**How to complete this task:** You are asked to copy the entire listing exactly, apart from its pictures.

**Data shown:**
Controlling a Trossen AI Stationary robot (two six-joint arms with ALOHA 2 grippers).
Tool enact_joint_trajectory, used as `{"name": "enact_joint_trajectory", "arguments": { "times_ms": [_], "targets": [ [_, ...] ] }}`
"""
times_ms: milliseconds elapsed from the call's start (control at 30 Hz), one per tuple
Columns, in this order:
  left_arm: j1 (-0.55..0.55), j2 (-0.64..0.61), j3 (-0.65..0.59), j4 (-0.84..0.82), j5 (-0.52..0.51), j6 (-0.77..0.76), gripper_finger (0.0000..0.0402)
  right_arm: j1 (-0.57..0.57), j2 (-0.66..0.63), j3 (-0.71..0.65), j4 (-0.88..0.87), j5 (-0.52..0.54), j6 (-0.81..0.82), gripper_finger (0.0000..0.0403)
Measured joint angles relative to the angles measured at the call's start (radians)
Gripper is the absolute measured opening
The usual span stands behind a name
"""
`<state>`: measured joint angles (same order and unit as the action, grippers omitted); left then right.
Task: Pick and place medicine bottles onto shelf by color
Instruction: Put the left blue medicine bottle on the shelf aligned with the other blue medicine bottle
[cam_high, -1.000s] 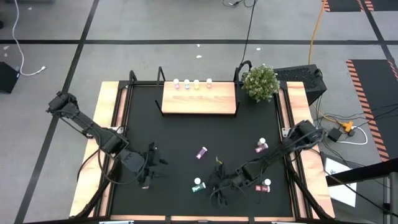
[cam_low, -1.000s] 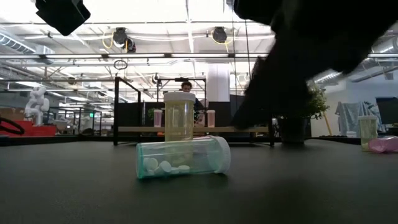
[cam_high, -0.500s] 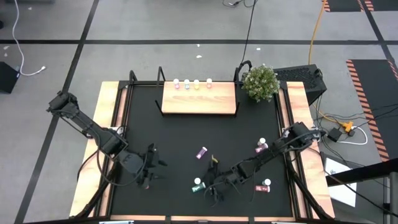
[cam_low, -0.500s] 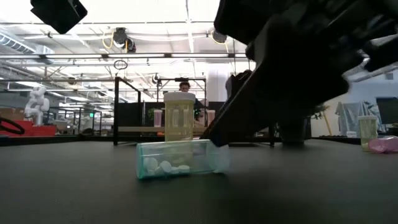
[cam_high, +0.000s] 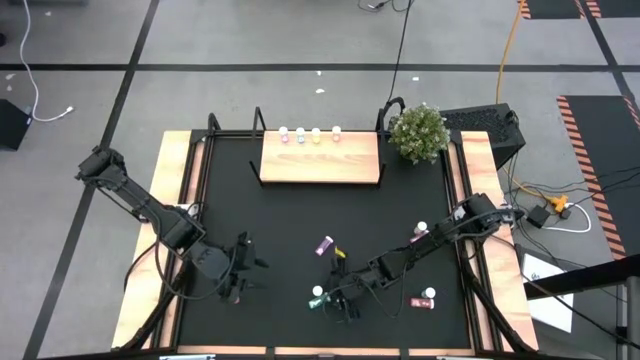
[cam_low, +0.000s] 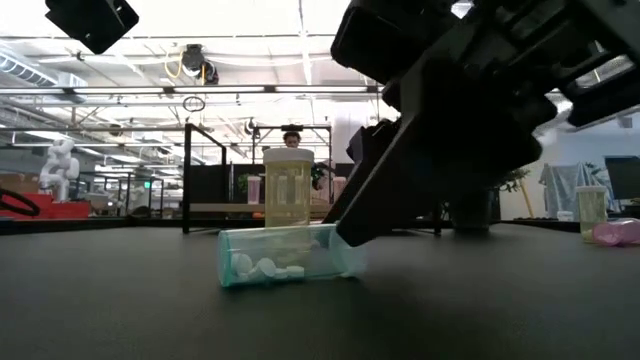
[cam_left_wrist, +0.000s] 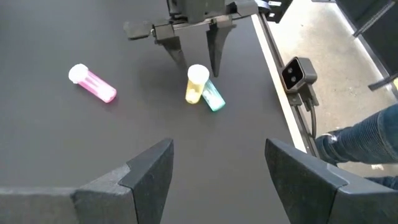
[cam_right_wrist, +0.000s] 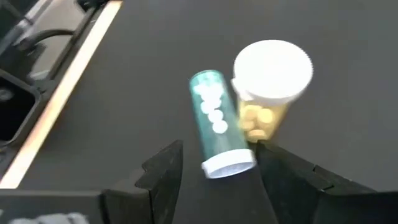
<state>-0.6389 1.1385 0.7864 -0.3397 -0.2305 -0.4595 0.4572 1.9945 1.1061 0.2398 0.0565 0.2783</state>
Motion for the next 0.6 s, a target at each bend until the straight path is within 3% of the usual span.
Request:
{"name": "enact_joint_trajectory", "arguments": {
  "times_ms": [367,600],
  "targets": [
    [-0.019,0.000,0.000,-0.029,0.000,-0.031,0.0255,-0.032,0.000,0.000,-0.001,-0.012,-0.026,0.0179],
    [-0.027,0.000,0.000,-0.040,-0.006,-0.036,0.0255,-0.052,0.000,0.000,-0.006,-0.135,-0.031,0.0163]
  ]
}}
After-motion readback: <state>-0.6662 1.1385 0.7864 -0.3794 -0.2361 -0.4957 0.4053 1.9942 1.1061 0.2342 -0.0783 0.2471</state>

**Exercise output:**
Controlling a Trossen AI Stationary robot (two six-joint arms with ALOHA 2 grippers).
Tool enact_joint_trajectory, used as `{"name": "enact_joint_trajectory", "arguments": { "times_ms": [_], "targets": [ [_, ...] ] }}`
"""
times_ms: milliseconds elapsed from the call's start (control at 30 Hz), one per tuple
Columns, in this order:
  left_arm: j1 (-0.55..0.55), j2 (-0.64..0.61), j3 (-0.65..0.59), j4 (-0.84..0.82), j5 (-0.52..0.51), j6 (-0.77..0.76), gripper_finger (0.0000..0.0402)
  right_arm: j1 (-0.57..0.57), j2 (-0.66..0.63), j3 (-0.71..0.65), j4 (-0.88..0.87), j5 (-0.52..0.54), j6 (-0.81..0.82), gripper_finger (0.0000..0.0403)
Measured joint angles relative to the angles measured at the call's start (radians)
Gripper is the absolute measured opening
The usual span stands behind a name
"""
`<state>`: measured joint angles (same order and unit as the action, grippers omitted); left then right.
Task: Pick and place medicine bottles onto shelf by color
Instruction: Put the left blue medicine bottle on the shelf aligned with the other blue medicine bottle
[cam_high, -1.000s] 
[cam_low, -1.000s] 
[cam_high, -0.500s] 
[cam_low, -0.500s] 
[cam_high, +0.000s] 
[cam_low, +0.000s] 
[cam_left_wrist, +0.000s] 
[cam_right_wrist, +0.000s] 
<state>-0.6389 1.1385 0.7864 -0.3397 -0.2305 -0.4595 0.4572 1.9945 1.1061 0.2398 0.0565 0.2783</state>
Motion for the next 0.6 s, a target at each bend until the straight path is within 3% of the usual span.
Request:
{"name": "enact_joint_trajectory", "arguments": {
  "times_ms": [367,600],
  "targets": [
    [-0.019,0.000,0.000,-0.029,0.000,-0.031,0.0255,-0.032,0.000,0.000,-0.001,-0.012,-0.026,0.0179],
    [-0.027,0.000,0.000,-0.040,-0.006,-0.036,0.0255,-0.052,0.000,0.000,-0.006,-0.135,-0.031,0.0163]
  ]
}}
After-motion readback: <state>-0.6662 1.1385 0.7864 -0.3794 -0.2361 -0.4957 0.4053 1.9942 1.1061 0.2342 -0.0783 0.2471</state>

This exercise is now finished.